**DATA**
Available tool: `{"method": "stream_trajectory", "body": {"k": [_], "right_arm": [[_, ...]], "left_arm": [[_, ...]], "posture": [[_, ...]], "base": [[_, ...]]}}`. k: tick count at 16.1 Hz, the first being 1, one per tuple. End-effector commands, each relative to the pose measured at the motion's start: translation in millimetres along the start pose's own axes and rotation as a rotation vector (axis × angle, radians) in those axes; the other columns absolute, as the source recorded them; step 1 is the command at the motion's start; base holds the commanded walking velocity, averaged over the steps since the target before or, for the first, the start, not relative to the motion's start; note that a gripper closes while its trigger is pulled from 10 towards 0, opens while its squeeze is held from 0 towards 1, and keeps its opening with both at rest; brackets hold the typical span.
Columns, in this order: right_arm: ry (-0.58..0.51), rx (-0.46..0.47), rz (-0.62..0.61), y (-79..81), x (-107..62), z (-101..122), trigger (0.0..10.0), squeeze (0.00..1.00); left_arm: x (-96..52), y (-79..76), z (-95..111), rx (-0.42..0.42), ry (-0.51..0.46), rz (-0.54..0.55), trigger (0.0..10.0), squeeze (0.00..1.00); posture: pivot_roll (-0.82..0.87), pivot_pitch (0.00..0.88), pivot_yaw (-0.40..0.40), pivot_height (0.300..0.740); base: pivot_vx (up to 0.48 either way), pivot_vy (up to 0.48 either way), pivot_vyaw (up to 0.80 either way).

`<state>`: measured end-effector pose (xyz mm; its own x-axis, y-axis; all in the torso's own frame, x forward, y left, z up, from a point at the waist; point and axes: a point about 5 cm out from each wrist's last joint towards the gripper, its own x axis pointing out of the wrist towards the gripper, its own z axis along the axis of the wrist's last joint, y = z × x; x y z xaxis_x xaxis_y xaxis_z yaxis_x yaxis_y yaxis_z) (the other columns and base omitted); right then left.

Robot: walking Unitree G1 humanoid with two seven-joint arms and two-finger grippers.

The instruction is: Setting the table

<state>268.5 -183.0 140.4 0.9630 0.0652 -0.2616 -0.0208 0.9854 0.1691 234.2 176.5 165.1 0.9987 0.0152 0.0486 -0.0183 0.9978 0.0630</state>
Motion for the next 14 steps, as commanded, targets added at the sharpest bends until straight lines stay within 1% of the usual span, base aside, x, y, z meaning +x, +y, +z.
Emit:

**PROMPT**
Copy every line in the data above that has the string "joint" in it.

**WRITTEN ANSWER**
`<state>`: measured end-effector pose (xyz mm; its own x-axis, y-axis; all in the torso's own frame, x forward, y left, z up, from a point at the waist; point and axes: a point about 5 cm out from each wrist's last joint towards the gripper, its own x axis pointing out of the wrist towards the gripper, its own z axis along the axis of the wrist's last joint, y = z × x; x y z xaxis_x xaxis_y xaxis_z yaxis_x yaxis_y yaxis_z) (the other columns and base omitted); right then left.
Robot: walking Unitree G1 humanoid with two seven-joint arms and two-finger grippers.

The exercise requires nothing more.